Here is one of my favorite pieces of classical music (right click to open in new tab).  I'm positive I've linked it before, but there are a lot of new readers now, and it is apropos.  La Befana is harsh, and obnoxious, and wonderful, and fast, and celebrates life and humanity.  It is messy and offensive, but everything resolves into beauty at 3:06.  Hold out until 3:06.  In the last part of La Befana is encoded the secret of life and the universe, I promise.  La Befana is science, and surety, and slaughter.  Blood and celebration.  Roman orgies.  Sacrifice, and spring, and life.  Fires at sunset, and a smoky hung-over dawn.

Paleo 2.0 is a go.  (Well, I do take a little exception and think that early human migration patterns suggest that we did, indeed, eat an awful lot of marine animals for many many generations).  But, yeah, for the most part I am a Kurt Harris acolyte - all the more so because he would be uncomfortable with that term.  He is the lean paleo (as in archaic) wordsmith machine.  It's all right to admire.  We need a few touchstones in this post-modern industrial wasteland of human health advice.  What I don't need is some other self-important jerk with a pot belly and bedazzled glasses telling me to eat boneless skinless chicken breast and quinoa.
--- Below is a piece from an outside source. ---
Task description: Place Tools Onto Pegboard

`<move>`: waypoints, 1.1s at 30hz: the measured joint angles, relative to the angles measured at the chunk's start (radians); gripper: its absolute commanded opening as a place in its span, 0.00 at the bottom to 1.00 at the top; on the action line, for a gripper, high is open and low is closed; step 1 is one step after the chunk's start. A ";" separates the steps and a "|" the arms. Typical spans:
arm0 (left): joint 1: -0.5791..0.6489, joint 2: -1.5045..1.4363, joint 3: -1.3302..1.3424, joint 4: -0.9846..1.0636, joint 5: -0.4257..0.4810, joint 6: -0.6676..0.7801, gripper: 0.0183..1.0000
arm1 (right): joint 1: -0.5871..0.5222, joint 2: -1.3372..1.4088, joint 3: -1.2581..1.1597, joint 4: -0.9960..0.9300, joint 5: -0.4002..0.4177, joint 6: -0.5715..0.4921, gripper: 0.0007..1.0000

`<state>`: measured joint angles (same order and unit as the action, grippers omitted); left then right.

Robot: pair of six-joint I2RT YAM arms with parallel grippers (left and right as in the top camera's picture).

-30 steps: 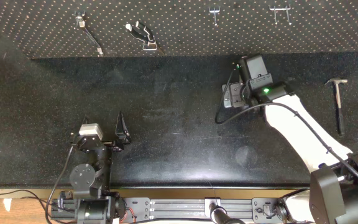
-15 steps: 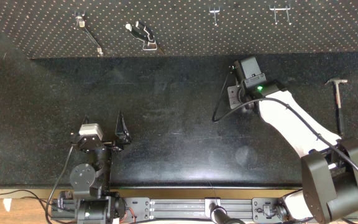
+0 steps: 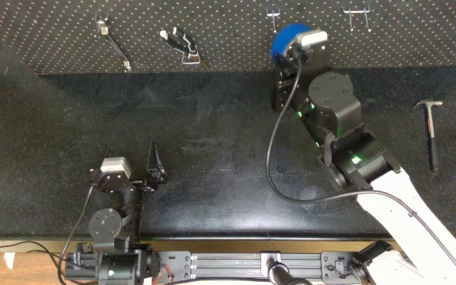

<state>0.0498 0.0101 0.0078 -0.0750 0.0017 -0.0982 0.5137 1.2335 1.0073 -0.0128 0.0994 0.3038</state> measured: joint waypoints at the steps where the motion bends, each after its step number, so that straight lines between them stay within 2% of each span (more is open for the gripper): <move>1: 0.000 0.000 0.000 0.000 0.000 0.000 1.00 | 0.005 0.013 0.000 0.044 0.008 0.000 0.07; 9: 0.000 0.000 0.000 0.000 0.000 0.000 1.00 | 0.006 0.211 -0.004 0.307 0.023 -0.020 0.07; 17: 0.000 0.000 0.000 0.000 0.000 0.000 1.00 | 0.008 0.397 -0.005 0.513 0.093 -0.032 0.08; 18: 0.000 0.000 0.000 0.000 0.000 0.000 1.00 | 0.014 0.411 -0.005 0.535 0.112 -0.033 0.13; 19: 0.000 0.000 0.000 0.000 0.000 0.000 1.00 | 0.017 0.418 -0.005 0.544 0.120 -0.033 0.30; 20: 0.000 0.000 0.000 0.000 0.000 0.000 1.00 | 0.018 0.425 -0.005 0.562 0.121 -0.032 0.69; 21: 0.000 0.000 0.000 0.000 0.000 0.000 1.00 | 0.017 0.432 -0.005 0.571 0.128 -0.040 0.72; 23: 0.000 0.000 0.000 0.000 0.000 0.000 1.00 | 0.014 0.439 -0.005 0.571 0.138 -0.047 0.91; 24: 0.000 0.000 0.000 0.000 0.000 0.000 1.00 | 0.014 0.439 -0.005 0.573 0.138 -0.048 0.97; 27: 0.000 0.000 0.000 0.000 0.000 0.000 1.00 | 0.013 0.438 -0.003 0.538 0.130 -0.055 0.98; 33: 0.000 0.000 0.000 0.000 0.000 0.000 1.00 | 0.013 0.233 0.003 0.069 0.089 -0.055 0.98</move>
<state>0.0498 0.0097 0.0078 -0.0750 0.0017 -0.0982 0.5266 1.4666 1.0100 0.0563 0.1886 0.2489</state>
By all means, make it simple.  What is good for the body is good for the brain.  The neolithic agents of disease are wheat, excess fructose, and excess linoleic acid.  What goes without saying is the nonfood.  Don't eat it.  Oh, and be sensible otherwise.  For the most part, eat when hungry, and don't when you aren't.  Fast every once in a while to enjoy the full human experience of hunger and repletion (not to mention ketosis and autophagy).   Be strong.  Run around the yard and swim in the ocean and sprint up the street and hike up the hill.

What is in store for us?  Inflation?  Peak oil?  Epidemics?  Natural disaster?  Technology and brilliance and flourishing human populations?  Irregardless you will be flexible and physically and mentally healthy, as much as is practical and possible.

Or at least I hope that is so.  For me.  For my children.